From the BABOK:
A data model describes the entities, classes or data objects relevant to a domain, the attributes that are used to describe them, and the relationships among them to provide a common set of semantics for analysis and implementation.
I’ve written about data in many contexts, but I usually start by pointing out that data is identified through the processes of discovery, which identifies the nouns and verbs of a process (the BABOK refers to these as entities), and data collection, which describes the adjectives and adverbs of a process (the BABOK refers to these as attributes). The BABOK further describes relationships or associations between entities and attributes (entities-attributes, entities-entities, attributes-attributes). Finally, this information is often represented in the form of diagrams.

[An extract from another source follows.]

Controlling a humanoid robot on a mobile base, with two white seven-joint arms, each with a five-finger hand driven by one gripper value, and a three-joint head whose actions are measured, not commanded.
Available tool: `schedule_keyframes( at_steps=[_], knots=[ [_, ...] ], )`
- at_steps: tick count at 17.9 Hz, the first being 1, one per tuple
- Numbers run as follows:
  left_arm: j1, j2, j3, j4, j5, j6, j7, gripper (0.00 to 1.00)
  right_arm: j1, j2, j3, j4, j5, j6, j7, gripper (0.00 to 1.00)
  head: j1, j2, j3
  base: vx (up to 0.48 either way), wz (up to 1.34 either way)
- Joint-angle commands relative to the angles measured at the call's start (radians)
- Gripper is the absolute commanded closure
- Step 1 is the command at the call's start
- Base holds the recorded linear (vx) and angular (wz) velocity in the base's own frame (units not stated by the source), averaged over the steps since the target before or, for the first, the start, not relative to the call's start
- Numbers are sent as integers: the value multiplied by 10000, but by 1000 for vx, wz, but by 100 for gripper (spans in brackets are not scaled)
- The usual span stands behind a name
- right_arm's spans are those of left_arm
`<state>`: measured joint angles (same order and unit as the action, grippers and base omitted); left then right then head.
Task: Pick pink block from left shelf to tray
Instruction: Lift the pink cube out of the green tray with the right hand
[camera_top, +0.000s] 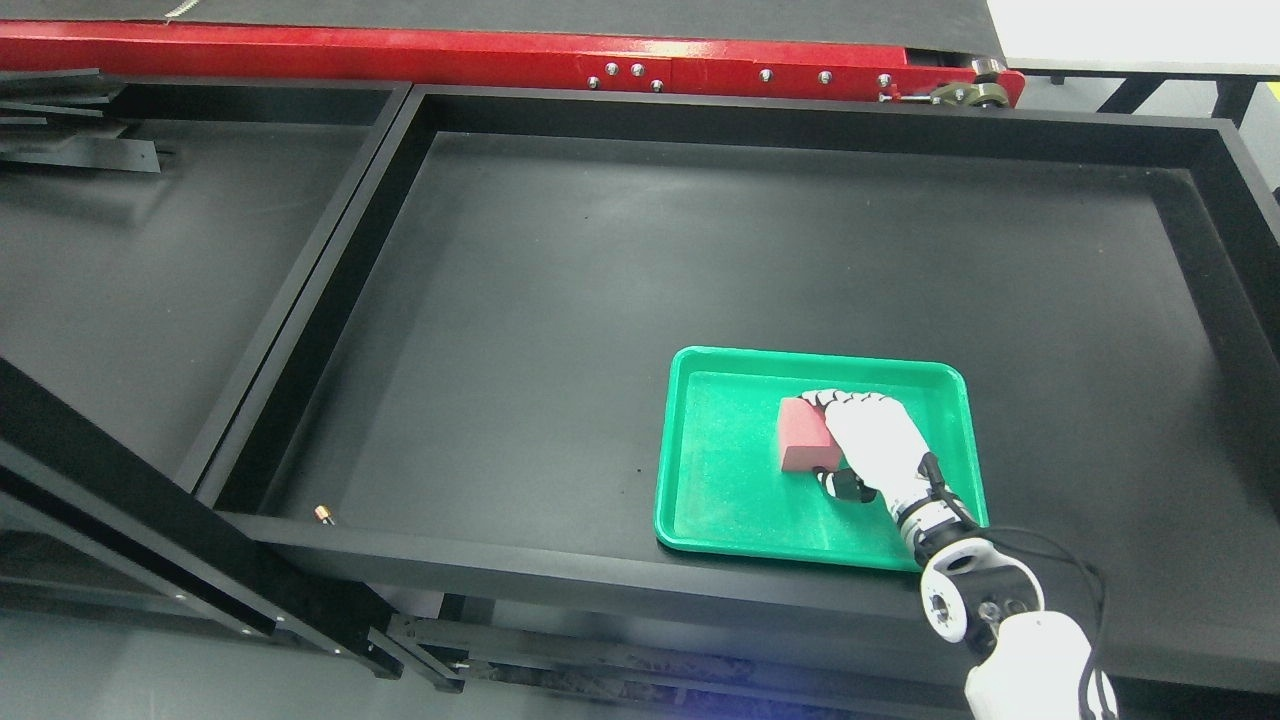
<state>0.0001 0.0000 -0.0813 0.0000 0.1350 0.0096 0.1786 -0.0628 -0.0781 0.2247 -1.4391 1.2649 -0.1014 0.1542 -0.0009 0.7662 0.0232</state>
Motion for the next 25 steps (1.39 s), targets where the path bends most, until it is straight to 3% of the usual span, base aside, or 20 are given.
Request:
schedule_keyframes(
  at_steps=[1, 4, 7, 10, 15, 25],
  knots=[
    [-293, 175, 0, -175, 0, -4, 8, 0, 15, -93, 8, 217, -100, -182, -116, 93, 0, 0, 0, 0, 0],
    [-293, 175, 0, -175, 0, -4, 8, 0, 30, -63, -175, 187, -360, -397, -848, 97, 0, 0, 0, 0, 0],
    [-293, 175, 0, -175, 0, -4, 8, 0, 45, -93, -605, -73, -1095, -534, -2443, 97, 0, 0, 0, 0, 0],
    [-308, 175, 0, -175, 0, -4, 8, 0, 213, -185, -1233, -625, -1648, -1423, -4252, 97, 0, 0, 0, 0, 0],
    [-293, 175, 0, -175, 0, -4, 8, 0, 582, -247, -1511, -1178, -2233, -1609, -6095, 97, 0, 0, 0, -6, 3],
    [-293, 175, 0, -175, 0, -4, 8, 0, 1287, -247, -1511, -1792, -2494, -1640, -6405, 97, 0, 0, 0, -63, 94]
  ],
)
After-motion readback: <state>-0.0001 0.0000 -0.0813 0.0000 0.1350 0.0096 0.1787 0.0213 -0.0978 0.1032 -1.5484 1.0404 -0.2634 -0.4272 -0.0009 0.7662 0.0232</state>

Different types of data models are generated during different phases of an engagement (per my six-phase, iterative framework).
The conceptual data model is created during the conceptual model phase (oooh, there’s a shock!). This shows how the business thinks of its data, and these diagrams are produced as the result of the discovery and data collection processes mentioned above. This work may be folded into other phases if the engagement is meant to build something new, as opposed to modifying (or simulating) something that already exists.
The logical data model is typically developed during the requirements and design phases. This is an extension or abstraction of the conceptual data model that describes the relationships and rules for normalization that help govern and ensure the integrity of the data representation.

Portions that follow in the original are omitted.